== What to work on ==
Nothing but the lines below between the line holding "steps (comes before" and the line holding "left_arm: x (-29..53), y", inclusive, should appear in the answer, each set down exactly.

== Source records ==
== Segment start ==
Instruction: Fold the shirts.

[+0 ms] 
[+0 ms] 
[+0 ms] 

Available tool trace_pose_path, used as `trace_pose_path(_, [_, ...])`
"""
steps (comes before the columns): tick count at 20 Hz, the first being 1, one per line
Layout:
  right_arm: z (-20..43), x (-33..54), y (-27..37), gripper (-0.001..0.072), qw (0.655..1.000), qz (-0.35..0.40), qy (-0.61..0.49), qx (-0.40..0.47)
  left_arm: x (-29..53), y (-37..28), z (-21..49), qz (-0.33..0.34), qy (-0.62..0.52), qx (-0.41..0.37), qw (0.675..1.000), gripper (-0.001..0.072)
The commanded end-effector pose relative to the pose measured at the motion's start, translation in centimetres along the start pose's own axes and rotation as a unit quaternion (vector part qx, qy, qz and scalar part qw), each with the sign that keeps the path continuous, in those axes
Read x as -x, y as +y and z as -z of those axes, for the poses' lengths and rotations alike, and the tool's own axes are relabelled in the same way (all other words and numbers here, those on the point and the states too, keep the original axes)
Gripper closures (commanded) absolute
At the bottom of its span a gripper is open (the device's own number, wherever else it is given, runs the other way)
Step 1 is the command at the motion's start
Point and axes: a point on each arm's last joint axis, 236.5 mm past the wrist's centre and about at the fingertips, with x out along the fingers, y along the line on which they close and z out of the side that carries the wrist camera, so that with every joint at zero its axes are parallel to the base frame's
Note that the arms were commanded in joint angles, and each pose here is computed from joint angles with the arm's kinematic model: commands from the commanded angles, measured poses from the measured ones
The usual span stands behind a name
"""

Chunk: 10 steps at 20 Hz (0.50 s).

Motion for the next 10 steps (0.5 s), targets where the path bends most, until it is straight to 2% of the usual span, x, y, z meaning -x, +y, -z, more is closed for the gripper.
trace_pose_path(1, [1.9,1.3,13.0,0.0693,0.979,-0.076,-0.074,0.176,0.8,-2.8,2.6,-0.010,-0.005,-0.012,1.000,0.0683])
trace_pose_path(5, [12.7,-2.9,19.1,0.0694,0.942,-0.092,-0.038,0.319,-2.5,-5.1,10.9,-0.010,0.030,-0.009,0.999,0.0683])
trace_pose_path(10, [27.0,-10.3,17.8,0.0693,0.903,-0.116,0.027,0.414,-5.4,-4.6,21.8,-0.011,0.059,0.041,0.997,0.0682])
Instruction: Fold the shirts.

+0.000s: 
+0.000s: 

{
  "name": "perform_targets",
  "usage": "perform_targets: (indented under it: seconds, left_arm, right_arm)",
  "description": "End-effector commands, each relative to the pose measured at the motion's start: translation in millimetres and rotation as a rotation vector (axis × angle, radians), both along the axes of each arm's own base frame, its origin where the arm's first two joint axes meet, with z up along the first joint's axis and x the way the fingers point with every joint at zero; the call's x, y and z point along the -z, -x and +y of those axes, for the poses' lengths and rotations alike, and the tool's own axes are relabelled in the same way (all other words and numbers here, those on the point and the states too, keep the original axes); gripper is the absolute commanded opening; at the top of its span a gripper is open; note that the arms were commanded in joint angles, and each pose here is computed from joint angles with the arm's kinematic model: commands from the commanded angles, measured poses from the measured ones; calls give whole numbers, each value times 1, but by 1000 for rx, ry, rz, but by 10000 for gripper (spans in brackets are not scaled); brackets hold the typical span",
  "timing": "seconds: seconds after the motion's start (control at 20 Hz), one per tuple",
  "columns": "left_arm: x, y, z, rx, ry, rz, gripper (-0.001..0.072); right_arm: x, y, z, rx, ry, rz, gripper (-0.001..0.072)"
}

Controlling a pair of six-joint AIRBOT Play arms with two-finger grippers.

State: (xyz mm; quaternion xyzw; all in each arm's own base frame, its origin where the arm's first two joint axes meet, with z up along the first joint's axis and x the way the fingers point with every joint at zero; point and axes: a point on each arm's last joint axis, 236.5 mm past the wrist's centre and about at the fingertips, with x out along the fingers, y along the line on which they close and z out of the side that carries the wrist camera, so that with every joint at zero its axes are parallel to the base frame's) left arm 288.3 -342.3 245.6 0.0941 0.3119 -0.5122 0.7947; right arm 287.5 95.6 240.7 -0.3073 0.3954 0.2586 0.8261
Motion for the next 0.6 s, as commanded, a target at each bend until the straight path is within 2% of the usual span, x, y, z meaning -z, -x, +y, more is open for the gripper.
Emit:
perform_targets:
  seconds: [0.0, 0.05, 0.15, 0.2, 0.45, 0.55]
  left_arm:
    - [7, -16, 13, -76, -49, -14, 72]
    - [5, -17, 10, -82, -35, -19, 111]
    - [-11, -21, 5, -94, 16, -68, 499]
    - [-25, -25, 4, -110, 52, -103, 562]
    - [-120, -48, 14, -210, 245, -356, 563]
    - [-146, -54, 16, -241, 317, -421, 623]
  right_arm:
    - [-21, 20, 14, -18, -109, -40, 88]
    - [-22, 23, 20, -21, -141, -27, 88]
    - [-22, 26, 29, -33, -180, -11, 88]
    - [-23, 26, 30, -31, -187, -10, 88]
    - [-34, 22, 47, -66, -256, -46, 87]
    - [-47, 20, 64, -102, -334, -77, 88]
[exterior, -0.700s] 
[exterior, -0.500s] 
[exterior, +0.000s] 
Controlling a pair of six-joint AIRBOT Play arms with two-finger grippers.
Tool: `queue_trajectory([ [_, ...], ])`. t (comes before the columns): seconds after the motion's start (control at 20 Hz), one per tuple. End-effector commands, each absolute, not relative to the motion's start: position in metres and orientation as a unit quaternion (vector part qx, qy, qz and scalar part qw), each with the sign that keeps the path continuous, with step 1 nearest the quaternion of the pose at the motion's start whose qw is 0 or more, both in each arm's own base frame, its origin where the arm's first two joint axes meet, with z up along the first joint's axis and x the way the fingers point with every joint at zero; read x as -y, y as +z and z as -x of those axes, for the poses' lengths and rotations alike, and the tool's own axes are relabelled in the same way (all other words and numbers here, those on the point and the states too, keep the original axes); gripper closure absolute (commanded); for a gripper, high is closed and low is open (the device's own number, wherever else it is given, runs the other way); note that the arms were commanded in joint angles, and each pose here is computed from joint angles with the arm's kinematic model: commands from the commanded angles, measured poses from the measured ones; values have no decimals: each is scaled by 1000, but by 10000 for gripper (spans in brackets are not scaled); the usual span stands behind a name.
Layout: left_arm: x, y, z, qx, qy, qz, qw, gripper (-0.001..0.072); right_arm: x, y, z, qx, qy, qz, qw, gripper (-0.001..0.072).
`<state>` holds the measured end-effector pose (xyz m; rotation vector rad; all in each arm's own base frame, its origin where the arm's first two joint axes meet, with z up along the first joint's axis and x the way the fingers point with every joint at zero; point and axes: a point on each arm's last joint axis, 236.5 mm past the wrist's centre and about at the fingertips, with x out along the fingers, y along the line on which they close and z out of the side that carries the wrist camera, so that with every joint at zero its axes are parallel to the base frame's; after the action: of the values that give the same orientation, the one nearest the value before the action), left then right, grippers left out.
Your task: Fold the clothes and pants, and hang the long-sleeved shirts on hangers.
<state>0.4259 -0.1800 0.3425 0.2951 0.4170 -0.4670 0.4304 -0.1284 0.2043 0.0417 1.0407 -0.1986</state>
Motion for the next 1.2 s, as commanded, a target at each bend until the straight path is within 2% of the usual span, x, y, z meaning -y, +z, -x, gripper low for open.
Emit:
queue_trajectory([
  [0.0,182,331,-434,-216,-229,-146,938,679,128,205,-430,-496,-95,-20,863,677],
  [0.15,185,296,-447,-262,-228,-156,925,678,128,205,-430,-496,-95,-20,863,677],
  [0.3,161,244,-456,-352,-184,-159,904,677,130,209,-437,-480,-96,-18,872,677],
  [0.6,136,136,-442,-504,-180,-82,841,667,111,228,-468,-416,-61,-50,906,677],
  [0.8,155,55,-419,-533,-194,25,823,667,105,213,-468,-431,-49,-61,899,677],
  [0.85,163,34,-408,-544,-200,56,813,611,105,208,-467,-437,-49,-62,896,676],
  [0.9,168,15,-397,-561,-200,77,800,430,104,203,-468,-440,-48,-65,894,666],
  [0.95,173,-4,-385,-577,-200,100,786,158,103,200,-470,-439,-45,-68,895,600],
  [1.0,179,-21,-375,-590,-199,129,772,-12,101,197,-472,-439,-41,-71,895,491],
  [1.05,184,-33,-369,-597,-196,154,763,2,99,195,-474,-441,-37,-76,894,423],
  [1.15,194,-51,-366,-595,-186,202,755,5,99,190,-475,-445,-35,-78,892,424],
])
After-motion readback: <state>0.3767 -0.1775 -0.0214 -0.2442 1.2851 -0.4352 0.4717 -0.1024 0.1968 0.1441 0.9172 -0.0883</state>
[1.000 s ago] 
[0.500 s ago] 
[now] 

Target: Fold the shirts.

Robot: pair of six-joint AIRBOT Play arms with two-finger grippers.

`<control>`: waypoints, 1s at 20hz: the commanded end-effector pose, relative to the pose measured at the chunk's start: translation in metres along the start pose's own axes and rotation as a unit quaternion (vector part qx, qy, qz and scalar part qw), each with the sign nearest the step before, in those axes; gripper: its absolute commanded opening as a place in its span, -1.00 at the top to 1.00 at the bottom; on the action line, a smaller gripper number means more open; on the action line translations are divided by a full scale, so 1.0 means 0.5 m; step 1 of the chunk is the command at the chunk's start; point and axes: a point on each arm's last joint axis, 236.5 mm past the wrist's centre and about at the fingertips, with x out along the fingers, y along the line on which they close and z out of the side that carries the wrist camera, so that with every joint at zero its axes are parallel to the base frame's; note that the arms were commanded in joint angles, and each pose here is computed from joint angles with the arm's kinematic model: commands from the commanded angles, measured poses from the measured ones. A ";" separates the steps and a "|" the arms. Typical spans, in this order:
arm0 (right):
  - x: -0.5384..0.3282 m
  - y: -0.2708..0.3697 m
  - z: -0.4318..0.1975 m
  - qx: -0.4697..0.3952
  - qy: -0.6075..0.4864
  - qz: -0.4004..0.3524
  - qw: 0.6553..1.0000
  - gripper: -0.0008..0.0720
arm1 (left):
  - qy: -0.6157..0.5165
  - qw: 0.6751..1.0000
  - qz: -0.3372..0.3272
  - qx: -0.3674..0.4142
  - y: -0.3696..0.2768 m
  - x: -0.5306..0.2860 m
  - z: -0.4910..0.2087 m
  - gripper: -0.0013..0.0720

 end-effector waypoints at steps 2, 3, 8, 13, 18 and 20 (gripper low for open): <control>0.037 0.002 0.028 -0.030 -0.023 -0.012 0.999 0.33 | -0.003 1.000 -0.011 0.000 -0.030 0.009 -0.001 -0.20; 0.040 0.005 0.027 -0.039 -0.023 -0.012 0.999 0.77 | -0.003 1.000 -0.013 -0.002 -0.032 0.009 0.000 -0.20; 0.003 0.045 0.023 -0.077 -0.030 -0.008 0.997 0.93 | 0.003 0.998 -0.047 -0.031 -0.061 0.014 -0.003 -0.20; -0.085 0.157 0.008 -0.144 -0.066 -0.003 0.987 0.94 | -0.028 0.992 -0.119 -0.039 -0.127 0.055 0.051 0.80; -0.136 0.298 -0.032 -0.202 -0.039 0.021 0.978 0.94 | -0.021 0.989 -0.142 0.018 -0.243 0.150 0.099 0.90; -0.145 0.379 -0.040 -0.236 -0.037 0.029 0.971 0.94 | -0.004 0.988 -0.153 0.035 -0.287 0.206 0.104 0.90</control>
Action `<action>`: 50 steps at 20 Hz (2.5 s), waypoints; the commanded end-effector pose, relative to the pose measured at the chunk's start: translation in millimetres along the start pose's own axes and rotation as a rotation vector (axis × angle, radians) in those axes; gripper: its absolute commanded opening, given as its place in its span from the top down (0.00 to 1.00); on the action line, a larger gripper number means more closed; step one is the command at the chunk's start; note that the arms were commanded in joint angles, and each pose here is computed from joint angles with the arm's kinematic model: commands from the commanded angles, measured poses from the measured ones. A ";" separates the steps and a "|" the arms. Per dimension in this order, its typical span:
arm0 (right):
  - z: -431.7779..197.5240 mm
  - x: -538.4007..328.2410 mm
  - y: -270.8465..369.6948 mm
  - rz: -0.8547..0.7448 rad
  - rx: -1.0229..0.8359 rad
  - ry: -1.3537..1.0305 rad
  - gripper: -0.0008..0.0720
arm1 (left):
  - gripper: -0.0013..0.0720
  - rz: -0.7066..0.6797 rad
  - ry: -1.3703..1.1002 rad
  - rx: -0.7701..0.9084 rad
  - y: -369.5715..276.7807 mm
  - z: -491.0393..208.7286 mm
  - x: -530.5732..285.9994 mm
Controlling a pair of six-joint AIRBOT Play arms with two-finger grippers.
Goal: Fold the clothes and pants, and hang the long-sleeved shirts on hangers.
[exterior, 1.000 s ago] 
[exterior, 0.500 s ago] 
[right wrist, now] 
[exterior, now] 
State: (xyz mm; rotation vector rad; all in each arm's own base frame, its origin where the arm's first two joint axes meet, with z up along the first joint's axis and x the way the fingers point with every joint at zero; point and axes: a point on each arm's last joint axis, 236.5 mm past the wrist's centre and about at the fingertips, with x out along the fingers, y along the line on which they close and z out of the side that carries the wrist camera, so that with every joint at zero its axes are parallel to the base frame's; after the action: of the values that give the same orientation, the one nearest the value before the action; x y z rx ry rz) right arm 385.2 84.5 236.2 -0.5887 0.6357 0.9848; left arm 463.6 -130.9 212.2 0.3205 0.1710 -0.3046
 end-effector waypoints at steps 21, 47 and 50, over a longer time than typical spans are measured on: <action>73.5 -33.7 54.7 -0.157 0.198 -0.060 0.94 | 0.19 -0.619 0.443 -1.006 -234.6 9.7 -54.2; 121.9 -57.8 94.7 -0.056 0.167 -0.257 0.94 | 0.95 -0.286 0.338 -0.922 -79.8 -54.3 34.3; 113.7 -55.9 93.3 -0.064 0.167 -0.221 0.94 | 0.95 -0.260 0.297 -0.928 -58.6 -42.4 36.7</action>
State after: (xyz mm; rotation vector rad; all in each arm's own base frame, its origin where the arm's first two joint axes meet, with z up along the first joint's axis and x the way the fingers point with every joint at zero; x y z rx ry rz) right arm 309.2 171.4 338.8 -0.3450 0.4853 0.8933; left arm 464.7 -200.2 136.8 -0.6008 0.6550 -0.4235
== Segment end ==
== Answer to this exercise ==
steps (comes before the columns): tick count at 20 Hz, the first being 1, one per line
Layout:
  right_arm: z (-20..43), x (-33..54), y (-27..37), gripper (-0.001..0.072), qw (0.655..1.000), qz (-0.35..0.40), qy (-0.61..0.49), qx (-0.40..0.47)
  left_arm: x (-29..53), y (-37..28), z (-21..49), qz (-0.33..0.34), qy (-0.62..0.52), qx (-0.41..0.37), qw (0.675..1.000), gripper (-0.001..0.072)

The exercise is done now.